There we were, sitting at a table coloring pictures with an older African American woman with a bit too much rouge and a thick line of lipstick covering her lips. She told us of her past and we realized she had a completely different upbringing than the three of us, me as a teacher and two of my female Catholic High School students.
We talked to her about Christmas and how she did not enjoy Christmas as a child. There were no presents or gifts, but there was a pancake breakfast with horrible pancakes.
I asked her if she had any children. She replied, “I had them but they wouldn’t have me.” I ached from the bottom of my heart to hear those words.
We did get her laughing when we talked about old funny movies and dancing. She recalled some good times from her past, singing in a Glee club and playing a few sports. She was very proud that she had been given a cake at this senior citizen center for her birthday last week. They even gave her a Klondike bar. It was only for a moment in time that we were able to really relate to her story but we left a footprint in her world and she left remaining fingerprints in our minds.
I have heard the saying, “Leave only footprints. Take only memories.” for years but that day I believe I did just that.
Yesterday I took 38 of my senior students on a field trip to an outreach ministry in town called CrossRoads Ministry. It was a day filled with immersion into the places of the marginalized of our community. Some of the students visited and worked with adults who are mentally disabled and the others socialized with the elderly who are living on the verge of poverty. We then all ate with homeless, poverty-stricken but not necessarily hopeless people at local soup kitchens.
Many of the stories my students told when we were all together again were of the great hope these new friends had for their lives. I met a man who was at least 65 that said he was going to go back to school because he wants to teach. Others met people who, because of life circumstances, should have been angry but instead smiled and thanked the students for visiting with them.
The purpose of this immersion was not to serve, judge, or help, but just to make a new friend. I agree with their objective of forming a relationship with others who we would normally pass by on the street without any acknowledgement at all. It is only when you find common ground that you realize we are all human, all made in the image of God, all one family.
I have been trying to teach my students since last year that Jesus loved the marginalized of our society. In fact, he said at one point that he didn’t come for righteous, he came for the sick and the poor.

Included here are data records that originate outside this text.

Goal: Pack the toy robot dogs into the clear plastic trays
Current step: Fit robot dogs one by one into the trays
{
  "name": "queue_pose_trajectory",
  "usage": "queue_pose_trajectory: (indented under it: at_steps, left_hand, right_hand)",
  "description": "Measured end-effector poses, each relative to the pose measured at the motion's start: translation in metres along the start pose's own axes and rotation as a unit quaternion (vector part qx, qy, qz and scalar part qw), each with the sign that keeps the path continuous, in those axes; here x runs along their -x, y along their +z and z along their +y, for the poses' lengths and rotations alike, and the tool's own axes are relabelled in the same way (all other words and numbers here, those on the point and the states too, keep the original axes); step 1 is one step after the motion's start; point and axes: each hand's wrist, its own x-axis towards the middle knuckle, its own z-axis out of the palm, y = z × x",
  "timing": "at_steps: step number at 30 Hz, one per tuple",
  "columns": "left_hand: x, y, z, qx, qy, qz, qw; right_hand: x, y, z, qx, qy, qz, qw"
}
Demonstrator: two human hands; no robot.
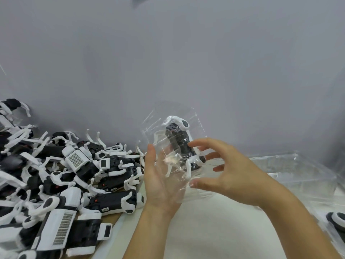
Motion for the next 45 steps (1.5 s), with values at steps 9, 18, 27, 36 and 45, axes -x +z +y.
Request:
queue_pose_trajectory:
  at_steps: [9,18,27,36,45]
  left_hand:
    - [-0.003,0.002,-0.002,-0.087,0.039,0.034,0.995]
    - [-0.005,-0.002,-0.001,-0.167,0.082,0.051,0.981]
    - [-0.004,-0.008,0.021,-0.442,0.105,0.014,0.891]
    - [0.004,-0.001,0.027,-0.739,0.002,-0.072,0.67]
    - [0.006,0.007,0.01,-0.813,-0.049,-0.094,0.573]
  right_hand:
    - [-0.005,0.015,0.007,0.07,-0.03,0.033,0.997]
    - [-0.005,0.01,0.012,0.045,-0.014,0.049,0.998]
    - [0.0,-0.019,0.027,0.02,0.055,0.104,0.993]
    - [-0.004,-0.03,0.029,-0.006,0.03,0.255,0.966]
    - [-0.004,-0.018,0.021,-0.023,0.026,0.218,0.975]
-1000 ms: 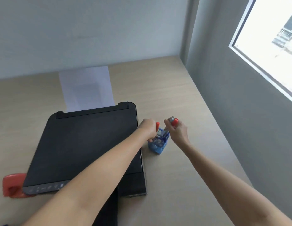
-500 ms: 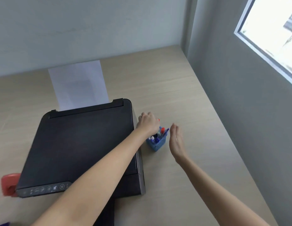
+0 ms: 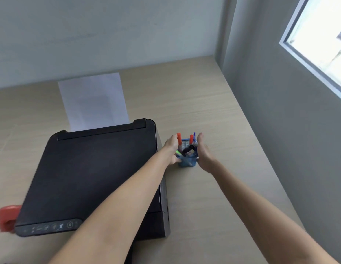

If we truly want to be Christians we must get out of our comfort zones. We must go to where Jesus Christ would go. We must support others with love, respect and dignity. We must hold out our hand and introduce ourselves, open our lives to others and give them what they need and desire respect and love. Only when we say, “Hello, my name is ______” and attempt to form relationships with others on the edge of society can we begin to call ourselves Christians. Those who truly follow Christ. Because that is where Christ went and where he wants us to go.